На пятый день Любоня наконец взяла в руки иголку и нитки. Слёзы капали на ткань, а под иглой распускались прекрасные, печальные цветы. Они роняли капли росы и словно дышали свежестью утра, а рассветные лучи ласково проникали в их чашечки. Это был всем узорам узор. Девушку даже освободили от домашних дел, чтоб ничто не отвлекало её от вышивки.
– Ты моя умница, – со слезами восхищения шептала матушка, подходя время от времени и целуя дочь в макушку.
Точнёхонько в срок Любоня сделала последний стежок, закрепила нить и откусила. Не прошло и часа, как за воротами застучали копыта: это прискакал за выполненной работой гонец от княгини. Любоня вышла к нему бледная и отрешённая, неся на вытянутых руках бережно свёрнутую рубашку. Гонец, не сходя с седла, взял её, окинул взглядом узор, а потом обратил внимание на лицо самой мастерицы.
– Ты чего такая убитая, девонька? – спросил он. – Нешто у вас умер кто?
Любоня выдавила улыбку и качнула головой.
– Никто не умер. Я просто вложила в работу душу. Наверно, её частичка там осталась, оттого мне и грустно.
– Ах ты ж, голубка, – вздохнул гонец сердобольно. – Ну ничего, не грусти. Через три дня объявят имя победительницы. И почему-то мне кажется, что мы с тобой снова увидимся.
И ускакал.
Три дня Любоня почти не ела и не пила, только сидела в светёлке у окошка. Одинец с сыновьями и Смилиной достроили баню и опробовали её. Свежевыструганные доски полка пахли древесиной, горьковато благоухали веники из белогорского можжевельника, принесённые женщиной-кошкой. Она не стеснялась париться вместе с мужчинами, долго промывала, сушила у печки и расчёсывала свою роскошную чёрную гриву, волны которой окутывали её плащом, спускаясь ниже пояса.
Гонец прискакал снова.
– Слушайте все! – громогласно провозгласил он на всю околицу. – В состязании вышивальщиц победила мастерица Любоня, дочь Одинца-кузнеца. Судьи во главе с государыней Сейрам сделали выбор в её пользу единогласно!

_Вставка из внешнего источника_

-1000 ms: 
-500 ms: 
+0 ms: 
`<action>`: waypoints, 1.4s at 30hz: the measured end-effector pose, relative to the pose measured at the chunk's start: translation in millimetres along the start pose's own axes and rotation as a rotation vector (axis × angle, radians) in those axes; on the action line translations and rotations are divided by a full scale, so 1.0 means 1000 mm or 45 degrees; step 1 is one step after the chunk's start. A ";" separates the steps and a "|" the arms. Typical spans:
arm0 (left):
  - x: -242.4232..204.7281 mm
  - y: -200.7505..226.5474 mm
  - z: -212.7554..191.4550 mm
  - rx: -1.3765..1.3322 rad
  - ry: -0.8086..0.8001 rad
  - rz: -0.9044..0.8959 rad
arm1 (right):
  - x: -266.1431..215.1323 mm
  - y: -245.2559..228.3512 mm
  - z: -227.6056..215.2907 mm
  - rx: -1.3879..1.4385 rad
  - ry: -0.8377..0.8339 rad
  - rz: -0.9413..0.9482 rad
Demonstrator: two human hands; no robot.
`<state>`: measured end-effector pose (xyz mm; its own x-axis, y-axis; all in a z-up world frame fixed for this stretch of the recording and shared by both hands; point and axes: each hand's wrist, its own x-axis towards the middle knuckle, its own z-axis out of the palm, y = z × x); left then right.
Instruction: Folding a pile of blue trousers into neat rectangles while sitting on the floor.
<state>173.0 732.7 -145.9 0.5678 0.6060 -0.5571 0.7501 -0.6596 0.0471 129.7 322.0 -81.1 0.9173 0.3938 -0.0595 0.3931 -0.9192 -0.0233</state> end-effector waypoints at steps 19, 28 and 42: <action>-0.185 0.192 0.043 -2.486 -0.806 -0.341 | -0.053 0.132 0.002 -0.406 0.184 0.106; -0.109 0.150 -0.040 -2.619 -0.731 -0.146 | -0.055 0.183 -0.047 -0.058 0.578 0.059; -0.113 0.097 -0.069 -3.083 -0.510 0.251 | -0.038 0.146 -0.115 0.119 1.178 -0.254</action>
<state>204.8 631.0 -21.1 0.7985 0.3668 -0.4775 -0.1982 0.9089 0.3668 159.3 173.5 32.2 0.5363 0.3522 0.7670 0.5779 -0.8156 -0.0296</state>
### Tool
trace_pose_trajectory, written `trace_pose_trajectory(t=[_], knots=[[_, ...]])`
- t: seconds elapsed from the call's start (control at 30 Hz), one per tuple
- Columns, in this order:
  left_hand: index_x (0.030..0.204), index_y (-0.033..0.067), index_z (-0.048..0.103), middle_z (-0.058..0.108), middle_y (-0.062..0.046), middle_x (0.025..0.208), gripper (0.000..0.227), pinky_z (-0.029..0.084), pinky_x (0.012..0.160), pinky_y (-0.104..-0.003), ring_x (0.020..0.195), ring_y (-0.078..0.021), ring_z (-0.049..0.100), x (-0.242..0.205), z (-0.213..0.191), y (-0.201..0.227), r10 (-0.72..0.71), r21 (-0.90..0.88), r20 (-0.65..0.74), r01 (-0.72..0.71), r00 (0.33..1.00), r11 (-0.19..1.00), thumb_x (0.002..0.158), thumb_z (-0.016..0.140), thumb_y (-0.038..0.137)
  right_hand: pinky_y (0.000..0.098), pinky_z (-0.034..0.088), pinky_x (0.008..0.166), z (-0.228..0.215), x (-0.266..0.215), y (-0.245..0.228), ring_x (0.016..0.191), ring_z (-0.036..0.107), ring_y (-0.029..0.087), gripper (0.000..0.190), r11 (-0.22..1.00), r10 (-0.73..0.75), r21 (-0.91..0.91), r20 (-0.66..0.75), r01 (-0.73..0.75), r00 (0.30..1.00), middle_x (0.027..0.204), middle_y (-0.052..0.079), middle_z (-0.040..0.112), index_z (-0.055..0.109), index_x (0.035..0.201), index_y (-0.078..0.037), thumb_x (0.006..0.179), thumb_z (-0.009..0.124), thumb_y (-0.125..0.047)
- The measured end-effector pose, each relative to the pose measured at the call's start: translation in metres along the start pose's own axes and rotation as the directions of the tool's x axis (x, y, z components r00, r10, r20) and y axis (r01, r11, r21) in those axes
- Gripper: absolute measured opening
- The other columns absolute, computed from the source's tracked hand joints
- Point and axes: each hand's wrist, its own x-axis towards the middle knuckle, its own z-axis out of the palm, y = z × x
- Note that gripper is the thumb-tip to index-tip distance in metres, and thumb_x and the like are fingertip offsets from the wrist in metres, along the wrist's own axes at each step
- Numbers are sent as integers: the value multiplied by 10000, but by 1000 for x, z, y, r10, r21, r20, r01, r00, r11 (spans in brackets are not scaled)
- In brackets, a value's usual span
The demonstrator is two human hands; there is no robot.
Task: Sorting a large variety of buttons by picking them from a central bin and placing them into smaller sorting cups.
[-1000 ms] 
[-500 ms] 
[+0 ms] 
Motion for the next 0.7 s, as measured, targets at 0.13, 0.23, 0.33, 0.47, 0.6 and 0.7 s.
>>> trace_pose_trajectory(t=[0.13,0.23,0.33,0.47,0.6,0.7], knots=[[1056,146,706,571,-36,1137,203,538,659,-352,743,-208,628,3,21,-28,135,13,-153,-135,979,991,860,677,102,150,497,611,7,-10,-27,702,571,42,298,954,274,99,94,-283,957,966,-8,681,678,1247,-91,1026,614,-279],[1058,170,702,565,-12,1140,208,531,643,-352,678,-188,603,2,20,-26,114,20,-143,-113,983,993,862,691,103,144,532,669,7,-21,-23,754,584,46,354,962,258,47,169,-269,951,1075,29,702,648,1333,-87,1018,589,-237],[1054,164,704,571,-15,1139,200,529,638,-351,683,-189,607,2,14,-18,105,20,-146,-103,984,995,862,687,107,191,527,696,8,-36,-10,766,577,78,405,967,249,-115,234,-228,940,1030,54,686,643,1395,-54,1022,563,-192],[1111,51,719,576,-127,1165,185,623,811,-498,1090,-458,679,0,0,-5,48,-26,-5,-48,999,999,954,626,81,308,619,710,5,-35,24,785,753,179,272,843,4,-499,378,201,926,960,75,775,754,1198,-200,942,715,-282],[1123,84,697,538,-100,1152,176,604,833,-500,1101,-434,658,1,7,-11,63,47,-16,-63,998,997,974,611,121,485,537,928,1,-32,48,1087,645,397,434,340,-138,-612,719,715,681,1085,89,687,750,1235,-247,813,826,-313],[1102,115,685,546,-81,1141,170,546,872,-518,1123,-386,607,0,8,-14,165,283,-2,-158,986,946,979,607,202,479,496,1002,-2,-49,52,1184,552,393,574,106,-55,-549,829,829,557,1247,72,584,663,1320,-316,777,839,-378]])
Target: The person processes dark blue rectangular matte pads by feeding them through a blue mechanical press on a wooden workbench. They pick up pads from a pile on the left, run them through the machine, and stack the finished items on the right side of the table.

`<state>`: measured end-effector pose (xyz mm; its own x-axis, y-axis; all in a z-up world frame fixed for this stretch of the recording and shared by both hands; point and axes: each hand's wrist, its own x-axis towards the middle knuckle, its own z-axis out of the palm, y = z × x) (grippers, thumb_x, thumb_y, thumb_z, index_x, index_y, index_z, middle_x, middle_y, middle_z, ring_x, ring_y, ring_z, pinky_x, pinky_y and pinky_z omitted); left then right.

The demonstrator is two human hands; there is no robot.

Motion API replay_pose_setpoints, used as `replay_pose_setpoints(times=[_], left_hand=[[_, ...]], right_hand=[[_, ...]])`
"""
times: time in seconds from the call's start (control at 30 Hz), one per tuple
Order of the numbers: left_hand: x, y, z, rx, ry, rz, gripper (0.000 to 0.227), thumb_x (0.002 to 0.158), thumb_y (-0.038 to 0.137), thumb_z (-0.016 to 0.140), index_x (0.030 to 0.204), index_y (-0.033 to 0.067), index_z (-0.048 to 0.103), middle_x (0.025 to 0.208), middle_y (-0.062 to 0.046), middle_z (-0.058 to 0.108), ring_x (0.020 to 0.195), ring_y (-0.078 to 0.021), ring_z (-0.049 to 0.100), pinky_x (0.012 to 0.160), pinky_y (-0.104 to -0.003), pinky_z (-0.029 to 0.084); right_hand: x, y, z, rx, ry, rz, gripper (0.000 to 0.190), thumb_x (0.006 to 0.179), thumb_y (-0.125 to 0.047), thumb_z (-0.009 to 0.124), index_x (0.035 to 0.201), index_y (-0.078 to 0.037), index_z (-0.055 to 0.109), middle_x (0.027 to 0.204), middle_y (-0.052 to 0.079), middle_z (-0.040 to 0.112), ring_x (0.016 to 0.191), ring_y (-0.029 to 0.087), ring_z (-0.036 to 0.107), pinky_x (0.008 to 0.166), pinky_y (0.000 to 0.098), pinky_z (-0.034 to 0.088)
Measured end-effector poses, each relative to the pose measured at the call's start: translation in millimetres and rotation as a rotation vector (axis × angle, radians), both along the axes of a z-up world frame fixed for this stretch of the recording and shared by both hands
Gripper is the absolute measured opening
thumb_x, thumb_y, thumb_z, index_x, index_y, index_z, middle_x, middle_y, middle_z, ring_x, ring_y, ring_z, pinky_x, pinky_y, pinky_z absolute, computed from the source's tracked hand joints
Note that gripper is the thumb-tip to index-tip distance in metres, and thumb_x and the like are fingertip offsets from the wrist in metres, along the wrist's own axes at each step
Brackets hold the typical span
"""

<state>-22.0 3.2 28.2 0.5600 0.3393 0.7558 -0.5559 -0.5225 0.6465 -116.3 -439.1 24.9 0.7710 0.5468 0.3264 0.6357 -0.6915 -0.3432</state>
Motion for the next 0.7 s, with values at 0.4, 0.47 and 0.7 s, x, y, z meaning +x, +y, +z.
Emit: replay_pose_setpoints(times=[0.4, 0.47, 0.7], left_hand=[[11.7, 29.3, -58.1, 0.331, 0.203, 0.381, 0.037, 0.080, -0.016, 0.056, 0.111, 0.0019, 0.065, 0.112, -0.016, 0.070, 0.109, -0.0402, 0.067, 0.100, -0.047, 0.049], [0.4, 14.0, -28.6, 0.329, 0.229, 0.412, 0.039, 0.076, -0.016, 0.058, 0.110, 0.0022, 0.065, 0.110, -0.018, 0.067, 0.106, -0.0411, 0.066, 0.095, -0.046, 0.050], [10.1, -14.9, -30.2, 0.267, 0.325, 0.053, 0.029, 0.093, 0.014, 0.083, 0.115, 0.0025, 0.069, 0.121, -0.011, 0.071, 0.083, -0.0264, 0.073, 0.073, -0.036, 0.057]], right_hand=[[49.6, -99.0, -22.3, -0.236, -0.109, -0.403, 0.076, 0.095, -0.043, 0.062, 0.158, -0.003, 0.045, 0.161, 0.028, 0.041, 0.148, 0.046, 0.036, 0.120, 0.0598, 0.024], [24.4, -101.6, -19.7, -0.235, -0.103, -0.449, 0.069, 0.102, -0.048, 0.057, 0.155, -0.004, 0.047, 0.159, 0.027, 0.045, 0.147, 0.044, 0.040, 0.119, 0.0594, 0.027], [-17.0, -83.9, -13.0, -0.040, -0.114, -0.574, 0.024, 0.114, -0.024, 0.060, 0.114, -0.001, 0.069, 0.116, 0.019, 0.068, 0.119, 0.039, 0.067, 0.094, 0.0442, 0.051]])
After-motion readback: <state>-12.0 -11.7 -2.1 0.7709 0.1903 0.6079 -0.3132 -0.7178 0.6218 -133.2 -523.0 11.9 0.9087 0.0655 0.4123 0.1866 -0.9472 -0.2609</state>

Матушка застыла у окна, прижав руки к сердцу. На её лице сияла высшая радость, а спустя мгновение она лишилась чувств. Вокруг неё захлопотали, сам Одинец метался из угла в угол, не зная, то ли ему плакать, то ли смеяться.
– Ну, ну, мать, – хлопал он по щекам с трудом очнувшуюся жену. – Хватит валяться. К нам гости нагрянули!
Сама княгиня, облачённая в чёрный плащ и чёрные шаровары с сапогами, соскочила с седла и подошла к грустной, замкнутой Любоне, вышедшей из дома ей навстречу вместе с отцом, братьями и сестрёнками. Матушка осталась дома: у неё ещё кружилась голова.